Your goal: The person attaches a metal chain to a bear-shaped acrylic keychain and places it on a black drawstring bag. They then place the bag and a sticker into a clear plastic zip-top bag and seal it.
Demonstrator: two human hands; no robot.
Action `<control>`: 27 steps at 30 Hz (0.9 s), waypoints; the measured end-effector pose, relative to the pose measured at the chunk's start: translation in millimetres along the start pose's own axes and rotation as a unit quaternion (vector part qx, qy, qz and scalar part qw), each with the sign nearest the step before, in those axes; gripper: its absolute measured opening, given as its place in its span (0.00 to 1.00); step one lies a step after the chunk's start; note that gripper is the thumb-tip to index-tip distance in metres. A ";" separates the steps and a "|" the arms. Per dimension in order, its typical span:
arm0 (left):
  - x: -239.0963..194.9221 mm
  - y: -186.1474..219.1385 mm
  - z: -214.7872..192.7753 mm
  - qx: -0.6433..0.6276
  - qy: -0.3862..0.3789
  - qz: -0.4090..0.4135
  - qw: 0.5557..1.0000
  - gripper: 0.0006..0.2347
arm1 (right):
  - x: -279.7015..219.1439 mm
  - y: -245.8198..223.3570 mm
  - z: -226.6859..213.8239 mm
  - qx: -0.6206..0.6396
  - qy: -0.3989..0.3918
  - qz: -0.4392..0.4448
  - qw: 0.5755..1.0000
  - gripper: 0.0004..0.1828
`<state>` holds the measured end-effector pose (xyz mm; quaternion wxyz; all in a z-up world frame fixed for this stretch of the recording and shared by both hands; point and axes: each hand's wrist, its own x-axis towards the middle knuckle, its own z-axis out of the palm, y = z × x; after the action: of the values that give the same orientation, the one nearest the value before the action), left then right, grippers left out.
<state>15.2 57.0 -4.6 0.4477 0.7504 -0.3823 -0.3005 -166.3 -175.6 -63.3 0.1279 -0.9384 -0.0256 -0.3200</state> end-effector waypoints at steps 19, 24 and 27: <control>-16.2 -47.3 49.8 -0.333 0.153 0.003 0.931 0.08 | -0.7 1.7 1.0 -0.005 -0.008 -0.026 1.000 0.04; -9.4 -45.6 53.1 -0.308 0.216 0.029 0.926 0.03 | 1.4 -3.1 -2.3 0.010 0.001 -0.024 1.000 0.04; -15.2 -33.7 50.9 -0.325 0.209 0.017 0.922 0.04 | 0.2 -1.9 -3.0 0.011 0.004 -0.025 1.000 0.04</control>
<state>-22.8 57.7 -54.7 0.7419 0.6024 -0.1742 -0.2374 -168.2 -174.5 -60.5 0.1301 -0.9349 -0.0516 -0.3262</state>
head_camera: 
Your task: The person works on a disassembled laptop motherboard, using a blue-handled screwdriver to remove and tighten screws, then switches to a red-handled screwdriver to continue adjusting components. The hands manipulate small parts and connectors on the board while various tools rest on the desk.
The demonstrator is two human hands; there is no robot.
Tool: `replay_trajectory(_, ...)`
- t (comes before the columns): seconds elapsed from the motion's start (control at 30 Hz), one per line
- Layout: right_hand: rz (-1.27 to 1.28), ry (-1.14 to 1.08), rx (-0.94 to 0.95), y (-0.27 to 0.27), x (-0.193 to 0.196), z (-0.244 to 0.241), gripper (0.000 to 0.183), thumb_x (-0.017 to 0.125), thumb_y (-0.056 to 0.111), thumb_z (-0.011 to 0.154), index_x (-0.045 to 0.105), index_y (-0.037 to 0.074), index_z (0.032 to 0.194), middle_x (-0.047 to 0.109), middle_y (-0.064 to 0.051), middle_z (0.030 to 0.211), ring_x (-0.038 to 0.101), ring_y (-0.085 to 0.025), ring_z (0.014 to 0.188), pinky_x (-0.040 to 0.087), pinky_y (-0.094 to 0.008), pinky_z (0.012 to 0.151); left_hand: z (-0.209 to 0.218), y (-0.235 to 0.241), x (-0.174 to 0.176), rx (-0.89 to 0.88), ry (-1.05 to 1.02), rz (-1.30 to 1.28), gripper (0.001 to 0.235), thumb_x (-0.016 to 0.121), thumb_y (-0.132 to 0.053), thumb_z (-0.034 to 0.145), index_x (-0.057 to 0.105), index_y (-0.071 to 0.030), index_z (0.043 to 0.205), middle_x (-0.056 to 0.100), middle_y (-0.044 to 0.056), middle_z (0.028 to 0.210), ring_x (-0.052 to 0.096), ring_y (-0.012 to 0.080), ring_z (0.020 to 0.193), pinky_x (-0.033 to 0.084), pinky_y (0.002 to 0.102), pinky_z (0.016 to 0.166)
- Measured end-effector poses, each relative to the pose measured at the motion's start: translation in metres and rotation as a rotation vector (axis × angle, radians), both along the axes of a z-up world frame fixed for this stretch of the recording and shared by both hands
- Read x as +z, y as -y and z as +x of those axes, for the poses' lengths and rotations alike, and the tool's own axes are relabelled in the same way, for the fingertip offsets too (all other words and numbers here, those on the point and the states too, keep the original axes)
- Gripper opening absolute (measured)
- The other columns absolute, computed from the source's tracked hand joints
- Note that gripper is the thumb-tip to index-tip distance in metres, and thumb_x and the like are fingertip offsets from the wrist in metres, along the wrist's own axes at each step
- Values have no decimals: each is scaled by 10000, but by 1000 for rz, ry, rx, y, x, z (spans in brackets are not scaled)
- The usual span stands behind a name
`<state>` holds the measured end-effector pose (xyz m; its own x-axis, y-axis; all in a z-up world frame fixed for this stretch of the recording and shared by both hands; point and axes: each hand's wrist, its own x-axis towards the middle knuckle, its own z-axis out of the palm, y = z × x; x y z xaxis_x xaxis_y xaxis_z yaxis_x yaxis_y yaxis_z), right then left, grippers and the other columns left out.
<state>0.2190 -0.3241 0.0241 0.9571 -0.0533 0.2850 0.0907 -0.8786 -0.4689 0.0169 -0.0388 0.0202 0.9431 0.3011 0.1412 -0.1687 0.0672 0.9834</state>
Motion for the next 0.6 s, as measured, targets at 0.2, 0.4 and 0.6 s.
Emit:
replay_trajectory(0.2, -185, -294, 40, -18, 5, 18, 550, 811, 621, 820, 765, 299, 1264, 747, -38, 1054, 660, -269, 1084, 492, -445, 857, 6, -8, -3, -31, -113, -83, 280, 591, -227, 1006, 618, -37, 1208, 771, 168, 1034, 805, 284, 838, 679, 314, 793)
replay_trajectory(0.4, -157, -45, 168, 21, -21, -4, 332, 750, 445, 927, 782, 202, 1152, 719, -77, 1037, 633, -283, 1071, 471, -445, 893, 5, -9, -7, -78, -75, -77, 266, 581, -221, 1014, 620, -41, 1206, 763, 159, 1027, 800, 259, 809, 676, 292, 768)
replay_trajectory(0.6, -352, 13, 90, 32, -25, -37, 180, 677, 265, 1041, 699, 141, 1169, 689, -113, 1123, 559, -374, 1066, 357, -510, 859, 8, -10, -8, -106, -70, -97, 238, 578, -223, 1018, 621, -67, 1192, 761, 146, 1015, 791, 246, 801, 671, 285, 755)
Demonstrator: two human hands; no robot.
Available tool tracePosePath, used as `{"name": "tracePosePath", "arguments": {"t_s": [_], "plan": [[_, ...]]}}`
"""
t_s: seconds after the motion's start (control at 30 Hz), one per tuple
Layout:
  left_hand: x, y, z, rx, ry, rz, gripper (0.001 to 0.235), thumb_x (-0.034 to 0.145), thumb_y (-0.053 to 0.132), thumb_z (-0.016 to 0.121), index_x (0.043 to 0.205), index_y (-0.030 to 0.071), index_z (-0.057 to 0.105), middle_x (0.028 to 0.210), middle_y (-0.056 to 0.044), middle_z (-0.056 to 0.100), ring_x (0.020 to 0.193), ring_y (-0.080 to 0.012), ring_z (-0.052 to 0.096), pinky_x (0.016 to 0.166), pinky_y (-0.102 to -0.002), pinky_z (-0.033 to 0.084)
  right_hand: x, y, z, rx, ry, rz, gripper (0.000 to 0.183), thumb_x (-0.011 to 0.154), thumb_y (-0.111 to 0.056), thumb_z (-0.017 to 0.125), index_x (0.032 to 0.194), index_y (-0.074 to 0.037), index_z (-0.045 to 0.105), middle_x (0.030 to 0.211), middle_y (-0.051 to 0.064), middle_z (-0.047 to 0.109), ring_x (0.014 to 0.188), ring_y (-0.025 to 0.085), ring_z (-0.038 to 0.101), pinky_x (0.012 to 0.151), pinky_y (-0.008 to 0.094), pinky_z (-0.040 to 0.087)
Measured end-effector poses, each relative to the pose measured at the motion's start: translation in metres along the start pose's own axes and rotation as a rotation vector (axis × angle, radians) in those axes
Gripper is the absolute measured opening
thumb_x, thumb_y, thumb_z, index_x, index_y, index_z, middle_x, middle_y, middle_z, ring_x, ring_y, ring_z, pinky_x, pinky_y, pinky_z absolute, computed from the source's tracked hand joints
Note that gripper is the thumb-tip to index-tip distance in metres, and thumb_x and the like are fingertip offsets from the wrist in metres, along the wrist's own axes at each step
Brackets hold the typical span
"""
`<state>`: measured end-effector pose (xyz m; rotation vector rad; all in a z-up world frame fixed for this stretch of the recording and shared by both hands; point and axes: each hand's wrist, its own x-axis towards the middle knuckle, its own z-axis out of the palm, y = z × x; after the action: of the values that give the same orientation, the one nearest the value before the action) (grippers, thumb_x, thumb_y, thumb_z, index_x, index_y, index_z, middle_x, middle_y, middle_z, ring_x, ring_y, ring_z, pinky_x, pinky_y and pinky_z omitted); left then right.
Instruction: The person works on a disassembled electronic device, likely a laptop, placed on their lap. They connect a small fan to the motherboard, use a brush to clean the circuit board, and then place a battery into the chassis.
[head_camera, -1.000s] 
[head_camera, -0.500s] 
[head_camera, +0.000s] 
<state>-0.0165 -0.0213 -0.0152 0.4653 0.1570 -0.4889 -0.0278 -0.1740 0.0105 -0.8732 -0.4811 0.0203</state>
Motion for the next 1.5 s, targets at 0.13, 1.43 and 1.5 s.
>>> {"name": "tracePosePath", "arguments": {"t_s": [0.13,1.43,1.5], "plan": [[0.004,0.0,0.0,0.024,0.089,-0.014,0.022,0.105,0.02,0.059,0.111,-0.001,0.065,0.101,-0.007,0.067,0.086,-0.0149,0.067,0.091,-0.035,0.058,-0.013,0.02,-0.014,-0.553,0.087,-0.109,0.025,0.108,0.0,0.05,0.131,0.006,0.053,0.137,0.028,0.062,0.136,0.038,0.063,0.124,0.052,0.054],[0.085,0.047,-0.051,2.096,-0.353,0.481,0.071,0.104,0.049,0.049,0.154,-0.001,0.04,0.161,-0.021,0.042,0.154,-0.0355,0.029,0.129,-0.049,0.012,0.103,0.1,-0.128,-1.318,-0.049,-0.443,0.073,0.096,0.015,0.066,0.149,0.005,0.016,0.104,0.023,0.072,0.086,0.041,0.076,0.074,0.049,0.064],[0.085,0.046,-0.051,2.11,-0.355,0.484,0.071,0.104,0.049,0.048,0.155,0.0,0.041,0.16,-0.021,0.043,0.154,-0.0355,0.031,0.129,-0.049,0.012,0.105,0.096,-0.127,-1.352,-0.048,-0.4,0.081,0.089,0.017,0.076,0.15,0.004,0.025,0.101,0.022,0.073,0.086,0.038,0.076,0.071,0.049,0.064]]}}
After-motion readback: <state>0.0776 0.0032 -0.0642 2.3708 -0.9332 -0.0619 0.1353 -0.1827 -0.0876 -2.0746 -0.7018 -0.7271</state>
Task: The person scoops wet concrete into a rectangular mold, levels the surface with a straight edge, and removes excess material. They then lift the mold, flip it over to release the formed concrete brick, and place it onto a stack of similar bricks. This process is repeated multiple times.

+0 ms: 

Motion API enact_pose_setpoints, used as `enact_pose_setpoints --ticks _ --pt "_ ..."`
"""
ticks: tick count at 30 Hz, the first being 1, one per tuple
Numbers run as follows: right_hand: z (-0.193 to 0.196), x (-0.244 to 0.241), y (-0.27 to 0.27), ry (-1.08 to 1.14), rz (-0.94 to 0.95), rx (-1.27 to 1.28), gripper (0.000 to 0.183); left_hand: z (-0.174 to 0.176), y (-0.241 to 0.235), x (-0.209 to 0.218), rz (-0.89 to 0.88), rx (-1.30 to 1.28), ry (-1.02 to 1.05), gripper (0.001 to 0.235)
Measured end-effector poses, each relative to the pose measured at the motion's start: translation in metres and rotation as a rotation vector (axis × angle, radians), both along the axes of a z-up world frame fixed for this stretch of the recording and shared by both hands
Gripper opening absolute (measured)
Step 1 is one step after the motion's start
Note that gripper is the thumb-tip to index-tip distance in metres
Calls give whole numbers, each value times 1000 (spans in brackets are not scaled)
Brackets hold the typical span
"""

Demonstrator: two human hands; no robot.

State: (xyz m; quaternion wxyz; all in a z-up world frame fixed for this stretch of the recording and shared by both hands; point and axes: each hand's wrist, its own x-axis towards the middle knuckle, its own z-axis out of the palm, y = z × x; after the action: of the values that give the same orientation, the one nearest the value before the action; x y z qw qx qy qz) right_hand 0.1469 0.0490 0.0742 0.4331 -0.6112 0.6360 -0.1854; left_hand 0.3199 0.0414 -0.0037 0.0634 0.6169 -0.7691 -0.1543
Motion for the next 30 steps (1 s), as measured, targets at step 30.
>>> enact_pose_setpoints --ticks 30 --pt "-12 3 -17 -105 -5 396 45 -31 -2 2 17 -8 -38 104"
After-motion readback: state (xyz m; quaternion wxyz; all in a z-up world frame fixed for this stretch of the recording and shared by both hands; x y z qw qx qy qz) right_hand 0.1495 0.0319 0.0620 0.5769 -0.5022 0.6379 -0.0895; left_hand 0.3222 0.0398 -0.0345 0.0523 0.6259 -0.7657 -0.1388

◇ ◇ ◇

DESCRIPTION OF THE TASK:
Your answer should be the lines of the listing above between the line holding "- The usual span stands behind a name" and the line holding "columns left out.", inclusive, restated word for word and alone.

WRITTEN RESPONSE:
- The usual span stands behind a name
`<state>` holds the measured end-effector pose (xyz m; its own x-axis, y-axis; all in a z-up world frame fixed for this stretch of the recording and shared by both hands; point and axes: each hand's wrist, its own x-axis towards the middle knuckle, its own z-axis out of the palm, y = z × x; x y z xaxis_x xaxis_y xaxis_z yaxis_x yaxis_y yaxis_z), right then left, grippers and the other columns left out.

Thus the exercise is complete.